*** Block opens ***

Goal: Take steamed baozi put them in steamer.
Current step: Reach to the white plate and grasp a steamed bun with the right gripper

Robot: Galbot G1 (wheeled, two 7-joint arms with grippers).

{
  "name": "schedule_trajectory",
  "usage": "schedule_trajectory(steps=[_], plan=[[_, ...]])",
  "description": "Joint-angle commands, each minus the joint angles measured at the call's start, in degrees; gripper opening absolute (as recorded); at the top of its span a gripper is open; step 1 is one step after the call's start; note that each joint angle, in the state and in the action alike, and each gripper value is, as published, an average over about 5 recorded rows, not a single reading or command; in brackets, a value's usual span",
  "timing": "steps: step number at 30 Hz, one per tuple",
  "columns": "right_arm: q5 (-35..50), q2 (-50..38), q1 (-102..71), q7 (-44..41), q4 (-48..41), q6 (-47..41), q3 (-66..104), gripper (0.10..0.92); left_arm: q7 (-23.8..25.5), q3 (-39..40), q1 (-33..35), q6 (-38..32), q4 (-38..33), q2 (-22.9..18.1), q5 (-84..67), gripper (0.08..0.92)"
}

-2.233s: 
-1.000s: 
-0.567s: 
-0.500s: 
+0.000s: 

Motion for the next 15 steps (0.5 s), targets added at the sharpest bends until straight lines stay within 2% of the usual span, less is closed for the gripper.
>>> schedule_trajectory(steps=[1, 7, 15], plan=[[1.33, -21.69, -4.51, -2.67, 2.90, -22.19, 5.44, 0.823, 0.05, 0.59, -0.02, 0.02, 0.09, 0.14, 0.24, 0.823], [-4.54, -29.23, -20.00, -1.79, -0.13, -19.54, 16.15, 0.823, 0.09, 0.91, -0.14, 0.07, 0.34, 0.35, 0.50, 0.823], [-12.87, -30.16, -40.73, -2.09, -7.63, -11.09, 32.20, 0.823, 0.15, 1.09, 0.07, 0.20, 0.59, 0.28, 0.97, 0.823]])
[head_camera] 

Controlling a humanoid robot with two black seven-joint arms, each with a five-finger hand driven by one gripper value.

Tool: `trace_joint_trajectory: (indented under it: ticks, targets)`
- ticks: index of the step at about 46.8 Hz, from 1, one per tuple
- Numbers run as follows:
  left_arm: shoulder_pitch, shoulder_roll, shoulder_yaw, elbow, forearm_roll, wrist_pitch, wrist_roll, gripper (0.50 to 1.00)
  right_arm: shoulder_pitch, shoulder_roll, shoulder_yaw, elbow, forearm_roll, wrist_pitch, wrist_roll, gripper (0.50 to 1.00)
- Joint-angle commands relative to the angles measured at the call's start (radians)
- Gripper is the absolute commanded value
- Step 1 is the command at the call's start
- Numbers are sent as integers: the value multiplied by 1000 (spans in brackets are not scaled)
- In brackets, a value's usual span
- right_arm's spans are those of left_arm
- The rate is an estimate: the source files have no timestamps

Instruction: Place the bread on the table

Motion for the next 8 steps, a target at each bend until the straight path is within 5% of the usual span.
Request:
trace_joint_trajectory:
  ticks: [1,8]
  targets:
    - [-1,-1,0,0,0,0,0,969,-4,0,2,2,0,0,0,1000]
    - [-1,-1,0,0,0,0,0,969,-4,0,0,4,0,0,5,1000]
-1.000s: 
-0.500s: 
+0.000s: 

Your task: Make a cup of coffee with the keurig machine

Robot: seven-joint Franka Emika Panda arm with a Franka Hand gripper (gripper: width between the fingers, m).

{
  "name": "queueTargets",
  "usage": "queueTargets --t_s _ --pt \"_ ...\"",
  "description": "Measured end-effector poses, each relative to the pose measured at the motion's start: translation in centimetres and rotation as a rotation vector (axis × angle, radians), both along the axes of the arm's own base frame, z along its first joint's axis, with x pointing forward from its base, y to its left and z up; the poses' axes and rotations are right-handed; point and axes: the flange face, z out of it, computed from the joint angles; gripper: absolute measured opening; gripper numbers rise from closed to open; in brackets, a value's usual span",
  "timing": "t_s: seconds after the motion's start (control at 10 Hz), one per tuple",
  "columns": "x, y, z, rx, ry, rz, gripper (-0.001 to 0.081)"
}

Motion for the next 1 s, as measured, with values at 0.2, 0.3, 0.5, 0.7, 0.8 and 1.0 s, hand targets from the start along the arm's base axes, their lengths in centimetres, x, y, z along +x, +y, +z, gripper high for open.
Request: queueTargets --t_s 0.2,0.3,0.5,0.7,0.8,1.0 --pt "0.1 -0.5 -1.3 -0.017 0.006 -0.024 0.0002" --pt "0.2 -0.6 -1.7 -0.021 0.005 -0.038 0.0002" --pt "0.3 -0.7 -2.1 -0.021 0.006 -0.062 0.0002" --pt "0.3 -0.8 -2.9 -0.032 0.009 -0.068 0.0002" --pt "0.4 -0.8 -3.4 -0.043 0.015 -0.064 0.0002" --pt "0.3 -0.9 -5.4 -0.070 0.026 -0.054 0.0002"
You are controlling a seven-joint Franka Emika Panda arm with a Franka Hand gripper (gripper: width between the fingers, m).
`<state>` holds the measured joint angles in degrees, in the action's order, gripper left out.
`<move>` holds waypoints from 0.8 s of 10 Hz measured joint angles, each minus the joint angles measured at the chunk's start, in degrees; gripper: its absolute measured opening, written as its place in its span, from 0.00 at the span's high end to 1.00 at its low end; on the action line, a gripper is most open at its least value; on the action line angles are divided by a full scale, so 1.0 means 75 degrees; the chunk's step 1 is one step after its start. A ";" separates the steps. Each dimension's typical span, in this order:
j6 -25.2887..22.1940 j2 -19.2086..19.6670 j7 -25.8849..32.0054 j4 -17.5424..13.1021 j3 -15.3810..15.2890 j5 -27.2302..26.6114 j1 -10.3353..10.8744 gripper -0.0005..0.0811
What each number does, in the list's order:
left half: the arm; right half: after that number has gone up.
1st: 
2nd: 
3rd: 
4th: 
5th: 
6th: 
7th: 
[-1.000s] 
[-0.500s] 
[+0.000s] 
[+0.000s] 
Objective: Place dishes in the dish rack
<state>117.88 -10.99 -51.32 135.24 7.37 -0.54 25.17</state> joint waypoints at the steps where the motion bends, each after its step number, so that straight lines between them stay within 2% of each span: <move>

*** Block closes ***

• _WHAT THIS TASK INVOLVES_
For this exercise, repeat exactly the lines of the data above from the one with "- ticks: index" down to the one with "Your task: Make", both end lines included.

• _SOLUTION BELOW_
- ticks: index of the step at about 46.8 Hz, from 1, one per tuple
- Numbers run as follows:
  left_arm: shoulder_pitch, shoulder_roll, shoulder_yaw, elbow, forearm_roll, wrist_pitch, wrist_roll, gripper (0.50 to 1.00)
  right_arm: shoulder_pitch, shoulder_roll, shoulder_yaw, elbow, forearm_roll, wrist_pitch, wrist_roll, gripper (0.50 to 1.00)
- Joint-angle commands relative to the angles measured at the call's start (radians)
- Gripper is the absolute commanded value
- Step 1 is the command at the call's start
- Numbers are sent as integers: the value multiplied by 1000 (spans in brackets are not scaled)
- In brackets, a value's usual span
- right_arm's spans are those of left_arm
- The rate is an estimate: the source files have no timestamps

Instruction: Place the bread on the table

Motion for the next 8 steps, a target at each bend until the straight path is within 5% of the usual span.
Request:
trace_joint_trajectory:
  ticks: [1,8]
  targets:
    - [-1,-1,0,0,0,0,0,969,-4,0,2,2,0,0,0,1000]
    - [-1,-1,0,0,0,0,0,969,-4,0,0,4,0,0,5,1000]
-1.000s: 
-0.500s: 
+0.000s: 

Your task: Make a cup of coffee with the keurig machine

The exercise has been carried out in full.